SAS Startup Thread in Python

 

 

Introduction

The SAS Start-up thread provides a detailed explanation on how to get started with SAS. In particular it shows how to initialize SAS, how to point SAS to the calibration files needed for a given XMM-Newton Observation, and how to get the data ready to be processed by any SAS task. With SAS 19, we are introducing a new infrastructure for Python which allows one to run Python tasks from the command line, as any other non Python SAS task, and to access the same code from a Jupyter Notebook. Besides that, SAS 19 includes several new Python tasks, among them, two which can help us to start working with SAS: startsas and sasver.

Expected Outcome

The ability to process any XMM-Newton observation with any SAS task.

SAS Tasks to be Used

Prerequisites

It is assumed that SAS has been installed properly, according to the explanations given in the current SAS installation pages. Before SAS is initialized, the HEASOFT software must be already initialized as well (see SAS Watchout).

Useful Links

Caveats

Last Reviewed: 25 May 2023, for SAS v21.0

Last Updated: 15 March 2021

 

 


 

Procedure

 

Lets begin by asking four questions:

  1. Where in my system have I installed the SAS software?
  2. Where in my system have I stored the Calibration files?
  3. Where have I placed the XMM-Newton Observation data that I want to process?
  4. Which directory am I going to use to work with SAS?
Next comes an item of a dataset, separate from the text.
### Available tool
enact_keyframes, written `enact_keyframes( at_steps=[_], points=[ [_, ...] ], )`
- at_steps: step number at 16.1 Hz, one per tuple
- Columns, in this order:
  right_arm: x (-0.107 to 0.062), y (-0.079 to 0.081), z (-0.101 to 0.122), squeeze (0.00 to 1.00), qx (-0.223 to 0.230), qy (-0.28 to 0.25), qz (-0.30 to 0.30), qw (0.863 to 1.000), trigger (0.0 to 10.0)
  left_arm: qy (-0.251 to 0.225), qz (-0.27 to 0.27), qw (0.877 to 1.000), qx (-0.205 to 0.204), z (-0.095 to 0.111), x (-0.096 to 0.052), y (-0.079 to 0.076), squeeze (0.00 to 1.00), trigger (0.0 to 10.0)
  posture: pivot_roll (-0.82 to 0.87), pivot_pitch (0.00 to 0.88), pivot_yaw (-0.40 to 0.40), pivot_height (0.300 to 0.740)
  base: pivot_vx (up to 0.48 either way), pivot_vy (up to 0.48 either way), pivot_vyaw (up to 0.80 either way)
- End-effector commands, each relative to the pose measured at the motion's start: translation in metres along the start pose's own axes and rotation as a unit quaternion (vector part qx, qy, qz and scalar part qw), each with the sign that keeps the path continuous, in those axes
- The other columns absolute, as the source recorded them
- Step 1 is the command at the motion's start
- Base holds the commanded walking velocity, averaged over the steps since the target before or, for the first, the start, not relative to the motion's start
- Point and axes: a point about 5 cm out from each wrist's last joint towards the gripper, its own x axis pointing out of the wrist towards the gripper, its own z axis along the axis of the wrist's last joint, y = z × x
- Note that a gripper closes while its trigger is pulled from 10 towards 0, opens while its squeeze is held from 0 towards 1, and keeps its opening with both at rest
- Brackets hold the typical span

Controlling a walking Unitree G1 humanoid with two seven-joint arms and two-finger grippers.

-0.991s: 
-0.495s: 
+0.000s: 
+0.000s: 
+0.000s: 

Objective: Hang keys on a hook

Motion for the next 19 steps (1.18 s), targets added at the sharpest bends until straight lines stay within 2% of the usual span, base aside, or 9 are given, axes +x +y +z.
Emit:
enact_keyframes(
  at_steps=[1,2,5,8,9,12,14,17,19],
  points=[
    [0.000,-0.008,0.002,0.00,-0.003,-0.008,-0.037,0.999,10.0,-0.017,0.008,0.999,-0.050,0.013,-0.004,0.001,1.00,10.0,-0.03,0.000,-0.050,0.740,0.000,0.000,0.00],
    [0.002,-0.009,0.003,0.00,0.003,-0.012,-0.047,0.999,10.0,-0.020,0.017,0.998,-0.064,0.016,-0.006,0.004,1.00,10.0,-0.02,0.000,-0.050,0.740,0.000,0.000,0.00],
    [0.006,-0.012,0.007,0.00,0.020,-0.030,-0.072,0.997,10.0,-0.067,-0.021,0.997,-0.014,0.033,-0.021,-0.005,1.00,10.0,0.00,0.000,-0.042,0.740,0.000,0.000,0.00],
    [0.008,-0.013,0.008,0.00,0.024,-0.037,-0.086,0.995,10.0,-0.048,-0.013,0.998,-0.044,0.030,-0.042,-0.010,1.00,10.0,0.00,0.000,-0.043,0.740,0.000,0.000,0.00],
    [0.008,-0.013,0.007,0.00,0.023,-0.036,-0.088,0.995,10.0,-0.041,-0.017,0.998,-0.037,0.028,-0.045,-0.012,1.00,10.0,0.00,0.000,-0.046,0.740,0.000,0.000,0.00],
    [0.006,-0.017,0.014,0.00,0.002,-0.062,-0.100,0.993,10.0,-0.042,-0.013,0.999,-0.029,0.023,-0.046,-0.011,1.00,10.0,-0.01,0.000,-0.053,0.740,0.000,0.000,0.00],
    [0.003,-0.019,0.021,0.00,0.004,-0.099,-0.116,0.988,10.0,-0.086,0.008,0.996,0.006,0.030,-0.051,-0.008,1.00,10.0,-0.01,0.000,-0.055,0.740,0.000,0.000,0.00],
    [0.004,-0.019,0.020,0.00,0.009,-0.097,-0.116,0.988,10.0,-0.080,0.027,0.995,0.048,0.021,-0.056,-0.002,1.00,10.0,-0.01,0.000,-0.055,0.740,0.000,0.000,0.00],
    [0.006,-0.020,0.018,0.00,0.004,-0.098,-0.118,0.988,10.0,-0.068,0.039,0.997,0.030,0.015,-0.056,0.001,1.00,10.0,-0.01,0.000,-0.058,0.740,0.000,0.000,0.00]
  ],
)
Before answering these questions, it is worth emphasizing that, regardless of the approach we choose, we will always need to customize our environment so that we can access easily all the SAS software and Calibration files. Such process is known as initialisation and, normally, it involves the definition of some environment variables and the execution of some shell scripts. That is what we will do once the answers to questions 1 and 2 are known. We will then use the SAS task startsas to handle the setup and answer questions 3 and 4.

Let us assume that you have installed SAS in /some_dir/xmmsas_20201015_1931, put all Calibration files in /ccf/valid and that you are going to work in /home/user/my_work in observaton id 0104860501 located at /home/user/xmm_obs/0104860501.

It is important for Headas and SAS to be initialized in the terminal from which the Jupyter Notebook is going to be launched. So follow the next two blocks in a terminal and then start up the Noteboook again.

 

 

Initialization of Headas

 

 

Some SAS tasks use Heasoft FTOOLS to do its work. Thus, we need to initialise Heasoft before SAS is initialised.

Let the directory where you have installed the Heasoft software be,

  /usr/local/heasoft-M.N.P/architecture

where M.N.P is the Heasoft version. __architecture__ is an alias used to avoid remembering the name of the installation directory, e.g. x86_64-pc-linux-gnu-libc2.27. We call this directory HEADAS.

The following sequence of csh/tcsh commands allow us to initialise Heasoft,

  setenv HEADAS /usr/local/heasoft-M.N.P/architecture
  source \$HEADAS/headas-init.csh

The equivalent commands for the sh/bash shell are,

  export HEADAS=/usr/local/heasoft-M.N.P/architecture
  . \$HEADAS/headas-init.sh

You may define a shell alias named heainit, such as,

  alias heainit "source \$HEADAS/headas-init.csh" (csh/tcsh)
  alias heainit=". \$HEADAS/headas-init.sh" (sh/bash)

which will allow you to initialilse Heasoft by simply invoking such alias,

heainit
 

 

Initialization of SAS

 

 

The environment variable SAS_DIR must point to the directory containing the SAS installation, the one identified in the first one of your answers, /some_dir/xmmsas_20201015_1931.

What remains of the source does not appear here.